## WORK INSTRUCTIONS
Return, word for word, the lines of the listing below from the one with "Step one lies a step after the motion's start" through the one with "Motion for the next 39", and no other lines.

[[ RECORD EXCERPTS open ]]

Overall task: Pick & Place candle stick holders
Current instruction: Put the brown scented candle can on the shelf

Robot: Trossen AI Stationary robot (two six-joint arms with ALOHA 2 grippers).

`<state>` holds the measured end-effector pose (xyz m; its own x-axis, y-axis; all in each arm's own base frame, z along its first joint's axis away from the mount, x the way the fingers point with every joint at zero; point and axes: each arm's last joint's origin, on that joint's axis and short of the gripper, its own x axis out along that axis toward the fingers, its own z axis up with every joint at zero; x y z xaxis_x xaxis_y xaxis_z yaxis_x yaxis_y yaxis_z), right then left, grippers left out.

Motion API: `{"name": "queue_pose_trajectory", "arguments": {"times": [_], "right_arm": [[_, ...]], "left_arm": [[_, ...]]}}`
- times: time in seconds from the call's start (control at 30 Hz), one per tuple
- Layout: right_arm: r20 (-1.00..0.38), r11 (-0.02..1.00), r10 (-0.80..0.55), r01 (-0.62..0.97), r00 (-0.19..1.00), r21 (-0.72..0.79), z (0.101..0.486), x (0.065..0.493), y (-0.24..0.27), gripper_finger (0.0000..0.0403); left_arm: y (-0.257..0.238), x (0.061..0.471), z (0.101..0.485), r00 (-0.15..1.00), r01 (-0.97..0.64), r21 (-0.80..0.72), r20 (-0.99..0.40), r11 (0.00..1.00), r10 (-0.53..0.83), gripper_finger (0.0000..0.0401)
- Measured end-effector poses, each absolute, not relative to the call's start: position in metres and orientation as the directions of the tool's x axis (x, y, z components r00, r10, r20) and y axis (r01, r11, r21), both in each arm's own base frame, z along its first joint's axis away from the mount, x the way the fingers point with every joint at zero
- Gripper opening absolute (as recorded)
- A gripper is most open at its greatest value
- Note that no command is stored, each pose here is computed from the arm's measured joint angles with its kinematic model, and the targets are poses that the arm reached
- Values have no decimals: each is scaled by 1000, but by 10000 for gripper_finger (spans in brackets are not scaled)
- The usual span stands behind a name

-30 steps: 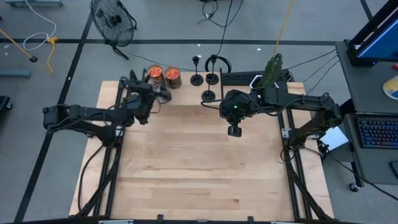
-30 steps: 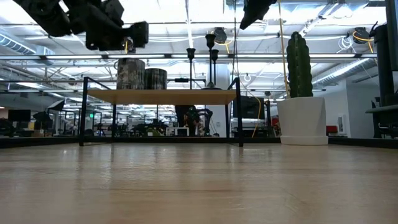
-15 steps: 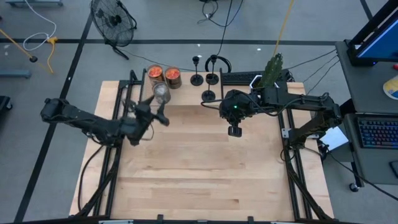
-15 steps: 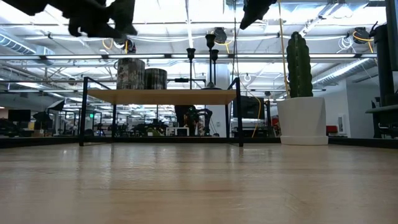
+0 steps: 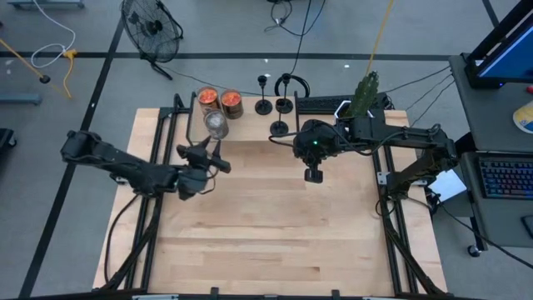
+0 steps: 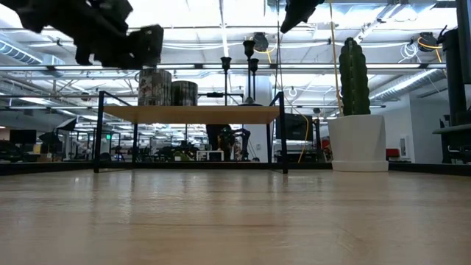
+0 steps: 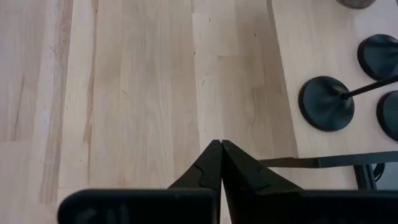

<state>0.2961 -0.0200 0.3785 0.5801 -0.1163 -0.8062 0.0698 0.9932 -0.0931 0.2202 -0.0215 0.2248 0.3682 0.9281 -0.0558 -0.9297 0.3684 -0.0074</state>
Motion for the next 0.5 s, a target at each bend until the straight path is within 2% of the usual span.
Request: {"name": "queue_pose_trajectory", "arguments": {"times": [0.17,0.5], "right_arm": [[-806,993,-116,70,581,-93,378,296,-20,0],[-806,993,-116,75,581,-90,379,296,-20,0]], "left_arm": [[-10,222,213,319,-948,-13,-77,319,945,158],[15,223,206,321,-946,-15,-159,323,934,152]]}}
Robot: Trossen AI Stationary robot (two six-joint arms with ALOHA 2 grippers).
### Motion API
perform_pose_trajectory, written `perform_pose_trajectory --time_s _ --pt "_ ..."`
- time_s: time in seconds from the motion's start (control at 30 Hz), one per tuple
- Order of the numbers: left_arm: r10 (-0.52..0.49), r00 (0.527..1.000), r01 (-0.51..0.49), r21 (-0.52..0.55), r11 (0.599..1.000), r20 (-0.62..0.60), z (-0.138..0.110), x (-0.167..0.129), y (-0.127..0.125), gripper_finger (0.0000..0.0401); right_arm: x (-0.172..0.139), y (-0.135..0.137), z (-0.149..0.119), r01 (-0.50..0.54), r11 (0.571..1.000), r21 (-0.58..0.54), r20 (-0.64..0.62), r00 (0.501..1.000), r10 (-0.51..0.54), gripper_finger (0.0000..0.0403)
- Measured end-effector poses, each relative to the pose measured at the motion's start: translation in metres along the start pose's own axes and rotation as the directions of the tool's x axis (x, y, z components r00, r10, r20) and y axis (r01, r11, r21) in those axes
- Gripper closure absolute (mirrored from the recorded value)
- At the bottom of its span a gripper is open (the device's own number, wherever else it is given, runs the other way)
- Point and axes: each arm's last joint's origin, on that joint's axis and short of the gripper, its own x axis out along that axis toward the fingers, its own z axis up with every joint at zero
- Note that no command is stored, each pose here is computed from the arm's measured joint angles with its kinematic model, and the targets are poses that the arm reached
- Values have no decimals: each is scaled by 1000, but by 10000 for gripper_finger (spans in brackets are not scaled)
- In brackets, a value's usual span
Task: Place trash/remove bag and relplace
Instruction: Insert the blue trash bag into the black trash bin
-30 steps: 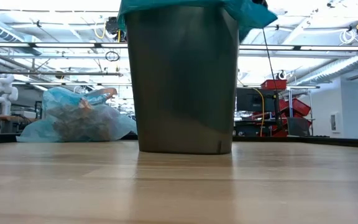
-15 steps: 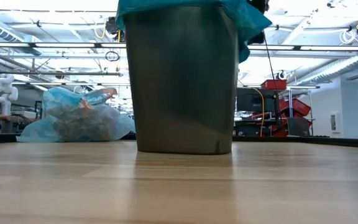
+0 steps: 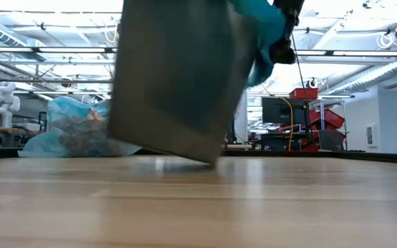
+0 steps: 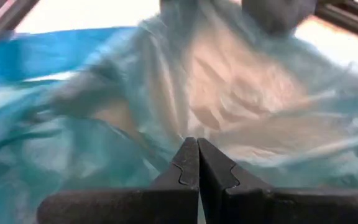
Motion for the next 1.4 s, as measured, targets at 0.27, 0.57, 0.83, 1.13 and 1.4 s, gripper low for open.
perform_pose_trajectory --time_s 0.27,0.57,0.83,1.13,1.4 --pt "-10 995 12 -19 1000 99 2 -37 4 401 2 -1 0 -31 1000 -3 -17 999 30 403" --pt "-1 989 5 -26 1000 149 1 -58 7 401 -6 0 3 -53 999 4 31 998 53 403" --pt "59 990 -55 -36 998 128 -10 -73 8 401 -31 -6 3 -53 998 -28 138 989 56 347" --pt "138 990 -138 -18 990 1 -16 -65 22 401 -76 3 17 -331 907 -260 379 829 411 271" --pt "222 975 -220 -59 974 17 -9 -65 43 401 -69 37 26 -418 765 -489 375 692 618 328"
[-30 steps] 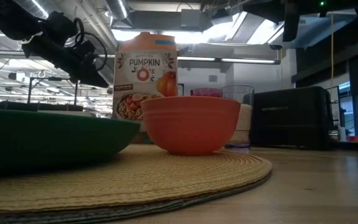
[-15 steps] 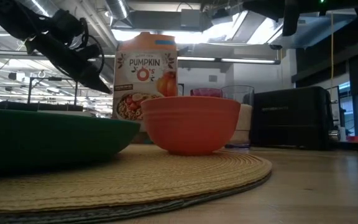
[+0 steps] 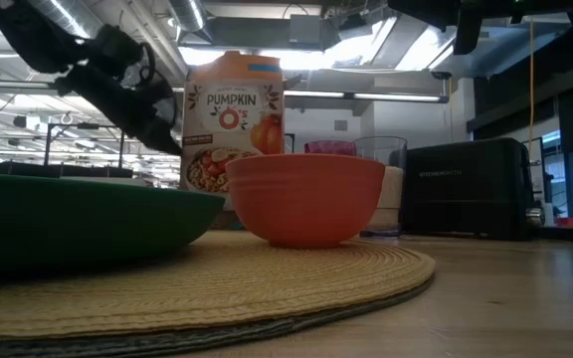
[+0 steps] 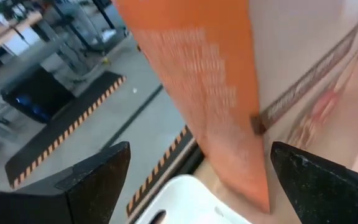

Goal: Arrange a breakfast setting
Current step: Pour the cereal from the box into the orange bowl

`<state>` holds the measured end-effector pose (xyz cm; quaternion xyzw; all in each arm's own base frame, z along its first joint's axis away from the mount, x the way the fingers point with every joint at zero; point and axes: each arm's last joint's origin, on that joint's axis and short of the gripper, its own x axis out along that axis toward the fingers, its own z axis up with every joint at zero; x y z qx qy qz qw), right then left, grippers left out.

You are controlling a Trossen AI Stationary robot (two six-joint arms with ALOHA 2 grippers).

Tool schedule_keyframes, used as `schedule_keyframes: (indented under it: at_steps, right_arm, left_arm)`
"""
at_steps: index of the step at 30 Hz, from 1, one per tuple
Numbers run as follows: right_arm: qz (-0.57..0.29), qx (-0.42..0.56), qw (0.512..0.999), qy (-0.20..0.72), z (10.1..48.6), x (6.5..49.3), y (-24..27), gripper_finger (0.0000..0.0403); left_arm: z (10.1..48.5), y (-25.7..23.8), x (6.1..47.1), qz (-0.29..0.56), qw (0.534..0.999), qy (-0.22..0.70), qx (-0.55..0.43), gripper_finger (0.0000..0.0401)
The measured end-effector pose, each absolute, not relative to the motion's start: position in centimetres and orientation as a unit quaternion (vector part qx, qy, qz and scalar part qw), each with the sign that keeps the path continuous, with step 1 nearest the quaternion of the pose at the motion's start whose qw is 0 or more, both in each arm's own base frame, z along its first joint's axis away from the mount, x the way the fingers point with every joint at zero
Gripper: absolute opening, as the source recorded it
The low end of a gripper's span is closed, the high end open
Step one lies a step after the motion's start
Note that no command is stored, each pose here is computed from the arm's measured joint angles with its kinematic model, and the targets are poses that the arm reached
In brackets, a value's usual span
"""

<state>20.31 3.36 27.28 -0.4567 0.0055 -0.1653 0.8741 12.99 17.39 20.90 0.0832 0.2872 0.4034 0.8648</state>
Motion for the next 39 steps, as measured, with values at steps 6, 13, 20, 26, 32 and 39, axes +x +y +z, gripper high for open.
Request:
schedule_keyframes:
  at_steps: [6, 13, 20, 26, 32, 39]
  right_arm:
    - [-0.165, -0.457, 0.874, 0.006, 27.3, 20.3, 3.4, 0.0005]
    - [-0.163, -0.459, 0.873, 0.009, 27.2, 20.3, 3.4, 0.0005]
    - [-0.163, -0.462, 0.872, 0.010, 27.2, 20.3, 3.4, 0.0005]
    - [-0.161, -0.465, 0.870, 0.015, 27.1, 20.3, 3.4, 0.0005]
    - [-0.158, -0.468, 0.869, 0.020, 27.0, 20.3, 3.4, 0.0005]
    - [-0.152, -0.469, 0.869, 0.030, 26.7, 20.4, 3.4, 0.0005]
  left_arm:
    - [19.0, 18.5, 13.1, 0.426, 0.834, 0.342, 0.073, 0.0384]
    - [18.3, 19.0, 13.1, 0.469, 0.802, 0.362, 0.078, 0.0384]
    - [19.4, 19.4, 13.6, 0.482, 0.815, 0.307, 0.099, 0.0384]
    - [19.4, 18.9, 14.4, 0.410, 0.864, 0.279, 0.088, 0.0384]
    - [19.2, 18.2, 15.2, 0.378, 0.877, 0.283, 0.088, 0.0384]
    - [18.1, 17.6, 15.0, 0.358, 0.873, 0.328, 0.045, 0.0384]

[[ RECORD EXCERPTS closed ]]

## SOLUTION FOR THIS PROBLEM
Step one lies a step after the motion's start
Note that no command is stored, each pose here is computed from the arm's measured joint angles with its kinematic model, and the targets are poses that the arm reached
In brackets, a value's usual span
"""

<state>20.31 3.36 27.28 -0.4567 0.0055 -0.1653 0.8741 12.99 17.39 20.90 0.0832 0.2872 0.4034 0.8648</state>
Motion for the next 39 steps, as measured, with values at steps 6, 13, 20, 26, 32 and 39, axes +x +y +z, gripper high for open.

Nothing else belongs to this exercise.